Choice takes out the "being carried through life" mode. Grounded in choice is really a moment to confront what it looks like to be living your life. It's very matter of fact, it's just the way it is. Energy is re-directed because "I choose" is at the source of your own power to give life direction. Accepting removes all that energy given into resisting what isn't, frees the self into seeing something previously undefined.

Choice removes victim language: blaming, making someone wrong, anger, annoyance, frustration, wishing, living in the past. "I choose" frees up the individual to find solutions and/or accept, to be 100% present, living out there and not in the head.

Career wise, this is the time period called "reflection" where the teacher feels settled, everything comes together with a good sense of the culture, the program, and success is reached in just about every sphere.
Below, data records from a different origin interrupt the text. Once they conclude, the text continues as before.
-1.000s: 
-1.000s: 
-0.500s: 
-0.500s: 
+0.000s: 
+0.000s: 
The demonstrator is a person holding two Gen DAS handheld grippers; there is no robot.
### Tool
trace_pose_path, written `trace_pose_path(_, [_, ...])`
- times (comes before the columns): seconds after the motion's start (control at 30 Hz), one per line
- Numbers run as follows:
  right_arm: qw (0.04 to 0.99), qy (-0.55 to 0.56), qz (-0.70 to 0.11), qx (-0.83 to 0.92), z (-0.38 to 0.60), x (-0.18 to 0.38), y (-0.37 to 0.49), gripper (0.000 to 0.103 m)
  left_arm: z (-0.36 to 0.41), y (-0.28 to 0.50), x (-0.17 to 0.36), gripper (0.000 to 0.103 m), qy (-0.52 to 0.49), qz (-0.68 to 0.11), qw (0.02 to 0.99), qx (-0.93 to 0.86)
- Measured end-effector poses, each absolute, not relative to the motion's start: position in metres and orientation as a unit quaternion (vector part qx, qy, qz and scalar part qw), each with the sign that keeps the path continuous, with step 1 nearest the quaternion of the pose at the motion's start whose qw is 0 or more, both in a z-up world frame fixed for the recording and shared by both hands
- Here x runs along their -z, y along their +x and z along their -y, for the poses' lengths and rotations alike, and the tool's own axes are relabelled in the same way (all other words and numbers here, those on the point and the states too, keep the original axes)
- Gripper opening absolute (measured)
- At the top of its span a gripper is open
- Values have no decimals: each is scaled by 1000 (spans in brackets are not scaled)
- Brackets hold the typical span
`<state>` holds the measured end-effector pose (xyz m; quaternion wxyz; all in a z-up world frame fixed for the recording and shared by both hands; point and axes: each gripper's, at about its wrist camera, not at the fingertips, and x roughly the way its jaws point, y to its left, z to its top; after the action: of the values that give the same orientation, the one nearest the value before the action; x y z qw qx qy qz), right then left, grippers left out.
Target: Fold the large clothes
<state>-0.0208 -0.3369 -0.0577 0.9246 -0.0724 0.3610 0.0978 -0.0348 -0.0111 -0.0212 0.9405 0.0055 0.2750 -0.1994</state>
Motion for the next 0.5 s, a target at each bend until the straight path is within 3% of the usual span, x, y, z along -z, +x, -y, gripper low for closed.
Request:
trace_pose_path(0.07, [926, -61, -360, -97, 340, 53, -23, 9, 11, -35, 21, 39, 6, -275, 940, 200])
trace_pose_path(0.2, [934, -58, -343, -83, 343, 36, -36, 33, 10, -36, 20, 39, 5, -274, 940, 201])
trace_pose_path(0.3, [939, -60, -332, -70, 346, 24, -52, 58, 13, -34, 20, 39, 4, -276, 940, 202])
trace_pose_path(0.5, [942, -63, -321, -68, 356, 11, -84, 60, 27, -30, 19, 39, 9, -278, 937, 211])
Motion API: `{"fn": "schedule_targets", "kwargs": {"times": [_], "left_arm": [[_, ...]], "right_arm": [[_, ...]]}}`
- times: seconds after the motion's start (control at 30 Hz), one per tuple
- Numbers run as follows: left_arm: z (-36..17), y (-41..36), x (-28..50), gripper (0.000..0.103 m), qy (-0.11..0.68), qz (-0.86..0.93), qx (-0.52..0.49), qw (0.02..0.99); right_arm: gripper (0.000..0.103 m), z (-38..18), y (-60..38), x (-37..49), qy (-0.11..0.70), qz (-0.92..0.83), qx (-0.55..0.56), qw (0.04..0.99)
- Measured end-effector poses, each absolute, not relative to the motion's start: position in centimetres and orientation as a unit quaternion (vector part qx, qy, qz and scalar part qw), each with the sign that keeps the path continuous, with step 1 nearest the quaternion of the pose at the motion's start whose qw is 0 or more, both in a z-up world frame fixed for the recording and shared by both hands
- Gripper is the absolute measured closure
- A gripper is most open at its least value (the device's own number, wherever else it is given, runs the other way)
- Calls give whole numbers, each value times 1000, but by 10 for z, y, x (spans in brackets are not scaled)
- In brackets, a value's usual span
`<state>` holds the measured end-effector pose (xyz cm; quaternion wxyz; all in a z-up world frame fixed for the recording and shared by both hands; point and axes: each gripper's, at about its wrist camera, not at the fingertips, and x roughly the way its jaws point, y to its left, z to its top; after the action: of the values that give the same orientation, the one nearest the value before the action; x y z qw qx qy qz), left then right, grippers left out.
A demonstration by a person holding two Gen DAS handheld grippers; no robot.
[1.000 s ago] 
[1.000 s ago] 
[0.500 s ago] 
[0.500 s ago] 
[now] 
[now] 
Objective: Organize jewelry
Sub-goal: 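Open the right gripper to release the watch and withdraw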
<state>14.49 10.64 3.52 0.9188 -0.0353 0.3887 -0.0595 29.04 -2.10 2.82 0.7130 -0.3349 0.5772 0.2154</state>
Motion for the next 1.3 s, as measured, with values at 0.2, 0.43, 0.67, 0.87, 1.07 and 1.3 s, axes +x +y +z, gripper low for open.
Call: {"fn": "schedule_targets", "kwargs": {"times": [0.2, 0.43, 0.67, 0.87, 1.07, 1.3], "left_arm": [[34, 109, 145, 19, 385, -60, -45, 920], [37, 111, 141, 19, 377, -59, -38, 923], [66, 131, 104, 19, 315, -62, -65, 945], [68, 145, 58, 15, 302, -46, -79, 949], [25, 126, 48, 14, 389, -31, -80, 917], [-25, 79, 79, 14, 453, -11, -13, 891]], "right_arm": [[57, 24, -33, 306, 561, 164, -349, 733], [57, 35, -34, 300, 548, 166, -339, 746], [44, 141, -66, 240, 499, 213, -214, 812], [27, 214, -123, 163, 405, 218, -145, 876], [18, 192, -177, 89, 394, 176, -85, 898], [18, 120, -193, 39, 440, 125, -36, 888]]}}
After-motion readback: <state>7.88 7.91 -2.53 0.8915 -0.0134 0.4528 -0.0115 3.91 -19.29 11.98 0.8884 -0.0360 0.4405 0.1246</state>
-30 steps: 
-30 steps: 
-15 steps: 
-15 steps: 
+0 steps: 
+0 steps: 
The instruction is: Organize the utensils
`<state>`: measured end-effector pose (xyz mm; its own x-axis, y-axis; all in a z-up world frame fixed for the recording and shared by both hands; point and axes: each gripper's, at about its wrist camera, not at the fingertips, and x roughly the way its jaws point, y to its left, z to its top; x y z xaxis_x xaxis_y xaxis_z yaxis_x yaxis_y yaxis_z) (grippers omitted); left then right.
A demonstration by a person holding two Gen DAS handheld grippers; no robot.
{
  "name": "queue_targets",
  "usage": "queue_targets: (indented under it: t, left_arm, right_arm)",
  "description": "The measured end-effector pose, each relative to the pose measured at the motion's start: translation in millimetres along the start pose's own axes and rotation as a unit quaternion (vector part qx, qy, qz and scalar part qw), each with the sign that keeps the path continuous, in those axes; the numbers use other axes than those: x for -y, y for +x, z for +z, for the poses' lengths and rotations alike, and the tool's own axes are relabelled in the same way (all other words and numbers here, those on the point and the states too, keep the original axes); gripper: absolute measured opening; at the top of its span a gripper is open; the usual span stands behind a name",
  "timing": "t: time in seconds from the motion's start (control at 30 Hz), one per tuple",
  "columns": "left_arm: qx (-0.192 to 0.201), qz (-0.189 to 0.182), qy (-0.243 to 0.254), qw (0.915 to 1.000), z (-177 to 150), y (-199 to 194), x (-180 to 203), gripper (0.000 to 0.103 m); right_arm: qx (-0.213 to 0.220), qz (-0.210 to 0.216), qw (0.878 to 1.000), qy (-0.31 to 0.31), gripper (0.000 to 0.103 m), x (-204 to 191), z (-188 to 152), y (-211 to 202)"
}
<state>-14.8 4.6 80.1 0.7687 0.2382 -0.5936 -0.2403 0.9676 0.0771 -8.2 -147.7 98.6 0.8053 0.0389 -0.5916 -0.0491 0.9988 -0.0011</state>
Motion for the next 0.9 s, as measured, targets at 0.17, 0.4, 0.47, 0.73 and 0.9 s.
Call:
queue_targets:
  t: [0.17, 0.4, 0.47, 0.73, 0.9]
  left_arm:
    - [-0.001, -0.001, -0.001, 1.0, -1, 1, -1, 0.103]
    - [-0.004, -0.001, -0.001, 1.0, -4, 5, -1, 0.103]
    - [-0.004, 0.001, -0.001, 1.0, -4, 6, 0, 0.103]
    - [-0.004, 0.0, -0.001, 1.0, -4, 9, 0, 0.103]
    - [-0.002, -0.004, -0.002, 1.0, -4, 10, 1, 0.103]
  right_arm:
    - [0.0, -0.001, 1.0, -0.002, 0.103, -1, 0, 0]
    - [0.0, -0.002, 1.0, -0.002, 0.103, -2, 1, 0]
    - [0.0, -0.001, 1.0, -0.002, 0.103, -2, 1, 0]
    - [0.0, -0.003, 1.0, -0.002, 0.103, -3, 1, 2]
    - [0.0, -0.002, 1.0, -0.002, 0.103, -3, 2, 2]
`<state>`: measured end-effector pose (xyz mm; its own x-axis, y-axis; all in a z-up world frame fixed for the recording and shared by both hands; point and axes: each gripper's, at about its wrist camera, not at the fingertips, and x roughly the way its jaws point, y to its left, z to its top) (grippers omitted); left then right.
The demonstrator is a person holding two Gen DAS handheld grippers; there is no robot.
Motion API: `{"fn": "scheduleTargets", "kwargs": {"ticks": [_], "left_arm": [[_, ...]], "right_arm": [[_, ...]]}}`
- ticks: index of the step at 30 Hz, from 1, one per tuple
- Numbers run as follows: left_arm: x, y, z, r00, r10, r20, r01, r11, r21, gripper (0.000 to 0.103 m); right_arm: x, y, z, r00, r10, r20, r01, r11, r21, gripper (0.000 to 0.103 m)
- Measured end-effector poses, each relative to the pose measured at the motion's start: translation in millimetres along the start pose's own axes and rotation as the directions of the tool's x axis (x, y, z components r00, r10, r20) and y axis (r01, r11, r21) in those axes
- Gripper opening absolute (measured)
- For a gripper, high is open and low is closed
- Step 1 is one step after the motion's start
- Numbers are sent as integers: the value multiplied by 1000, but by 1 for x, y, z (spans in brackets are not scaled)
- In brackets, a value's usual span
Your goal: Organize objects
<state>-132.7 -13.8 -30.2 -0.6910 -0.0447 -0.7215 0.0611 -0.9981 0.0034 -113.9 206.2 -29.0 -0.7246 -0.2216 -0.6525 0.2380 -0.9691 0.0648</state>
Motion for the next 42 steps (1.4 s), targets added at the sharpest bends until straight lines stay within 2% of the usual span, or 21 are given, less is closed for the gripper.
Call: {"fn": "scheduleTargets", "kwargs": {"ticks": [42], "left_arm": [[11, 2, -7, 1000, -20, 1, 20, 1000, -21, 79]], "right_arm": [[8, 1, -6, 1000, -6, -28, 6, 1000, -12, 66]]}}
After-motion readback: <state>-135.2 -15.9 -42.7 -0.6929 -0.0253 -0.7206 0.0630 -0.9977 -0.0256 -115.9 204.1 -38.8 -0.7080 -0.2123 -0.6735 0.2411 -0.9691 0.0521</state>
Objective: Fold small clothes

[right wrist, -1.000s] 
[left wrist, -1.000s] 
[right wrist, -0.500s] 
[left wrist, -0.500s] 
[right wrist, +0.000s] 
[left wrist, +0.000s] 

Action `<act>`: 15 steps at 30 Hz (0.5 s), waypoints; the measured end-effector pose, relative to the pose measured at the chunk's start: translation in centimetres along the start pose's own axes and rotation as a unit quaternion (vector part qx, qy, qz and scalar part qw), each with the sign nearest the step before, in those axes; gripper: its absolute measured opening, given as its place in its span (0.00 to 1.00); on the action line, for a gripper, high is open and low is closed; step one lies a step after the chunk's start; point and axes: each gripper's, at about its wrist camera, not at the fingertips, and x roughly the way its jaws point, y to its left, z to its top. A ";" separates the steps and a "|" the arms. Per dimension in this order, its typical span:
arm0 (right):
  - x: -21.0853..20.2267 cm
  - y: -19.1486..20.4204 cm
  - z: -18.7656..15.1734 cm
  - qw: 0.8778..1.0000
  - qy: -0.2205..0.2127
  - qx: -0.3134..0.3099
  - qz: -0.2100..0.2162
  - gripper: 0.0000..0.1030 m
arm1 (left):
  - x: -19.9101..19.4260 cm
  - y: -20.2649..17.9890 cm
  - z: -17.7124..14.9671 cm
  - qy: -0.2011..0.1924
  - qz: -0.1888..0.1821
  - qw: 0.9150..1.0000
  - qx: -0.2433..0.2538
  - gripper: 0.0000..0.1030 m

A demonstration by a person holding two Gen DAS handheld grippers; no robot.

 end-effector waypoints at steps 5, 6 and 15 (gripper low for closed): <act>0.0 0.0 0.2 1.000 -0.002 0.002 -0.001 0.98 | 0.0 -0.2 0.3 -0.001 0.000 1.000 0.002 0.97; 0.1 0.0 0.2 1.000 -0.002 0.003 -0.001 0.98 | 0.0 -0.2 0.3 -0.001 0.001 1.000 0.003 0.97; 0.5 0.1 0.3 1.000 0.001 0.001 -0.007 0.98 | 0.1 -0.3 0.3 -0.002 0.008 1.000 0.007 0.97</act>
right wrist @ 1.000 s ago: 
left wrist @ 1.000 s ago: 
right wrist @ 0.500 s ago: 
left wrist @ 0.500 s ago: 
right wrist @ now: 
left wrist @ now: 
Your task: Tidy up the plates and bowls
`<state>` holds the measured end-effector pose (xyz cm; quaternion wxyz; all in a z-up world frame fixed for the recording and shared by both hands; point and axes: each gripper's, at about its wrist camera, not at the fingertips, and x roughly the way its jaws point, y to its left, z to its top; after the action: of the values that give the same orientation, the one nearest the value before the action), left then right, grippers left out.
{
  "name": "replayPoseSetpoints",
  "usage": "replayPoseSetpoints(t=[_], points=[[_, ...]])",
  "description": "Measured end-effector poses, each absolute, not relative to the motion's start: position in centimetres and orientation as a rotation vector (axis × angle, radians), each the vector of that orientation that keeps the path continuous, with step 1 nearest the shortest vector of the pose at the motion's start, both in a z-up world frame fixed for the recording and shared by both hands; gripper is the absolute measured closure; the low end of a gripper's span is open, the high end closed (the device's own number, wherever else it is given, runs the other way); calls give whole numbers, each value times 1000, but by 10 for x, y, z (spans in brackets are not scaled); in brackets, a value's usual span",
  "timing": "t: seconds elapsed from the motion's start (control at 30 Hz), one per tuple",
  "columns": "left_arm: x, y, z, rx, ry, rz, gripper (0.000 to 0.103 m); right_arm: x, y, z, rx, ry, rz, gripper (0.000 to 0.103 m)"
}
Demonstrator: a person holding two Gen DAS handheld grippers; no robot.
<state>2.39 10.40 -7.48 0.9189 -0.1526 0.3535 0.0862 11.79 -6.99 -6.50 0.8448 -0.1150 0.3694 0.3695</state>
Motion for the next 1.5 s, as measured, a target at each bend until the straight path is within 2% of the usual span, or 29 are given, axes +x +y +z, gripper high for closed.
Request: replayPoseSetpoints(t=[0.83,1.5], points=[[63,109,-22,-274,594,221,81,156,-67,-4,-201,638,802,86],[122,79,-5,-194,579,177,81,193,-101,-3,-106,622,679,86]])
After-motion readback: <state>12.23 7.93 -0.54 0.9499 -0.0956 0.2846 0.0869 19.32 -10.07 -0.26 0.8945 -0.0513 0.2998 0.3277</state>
Output matches or outstrips energy input, results are positive, the kids are working well, on task behavior, less communicated frustration all round. Plans for the new school year begin perculating in the head. The individual lives into the future of possibilities, beyond survival.

The Effectiveness class defines these methods of being effective: Formulation, planning what needs to happen, when, how - something that's been vastly missing in my latest undertakings; Concentration, working at making it happen, where my energy input out matches results; momentum where things take off with a life of it's own while still being in action; and then stability where minimal effort is needed to keep it operational.

Interesting that in applying these "distinctions" to the project (creating an art exhibit for select art teachers), I find myself effortlessly effective as a teacher, prepping in advance, keeping up with student work, rotating and scanning consistently, using a kinder tone of voice, and actually having a clear desk at day's end. Focusing on learning "how to" in one area of life is like unraveling a knitted thread, just pull and everything is connected.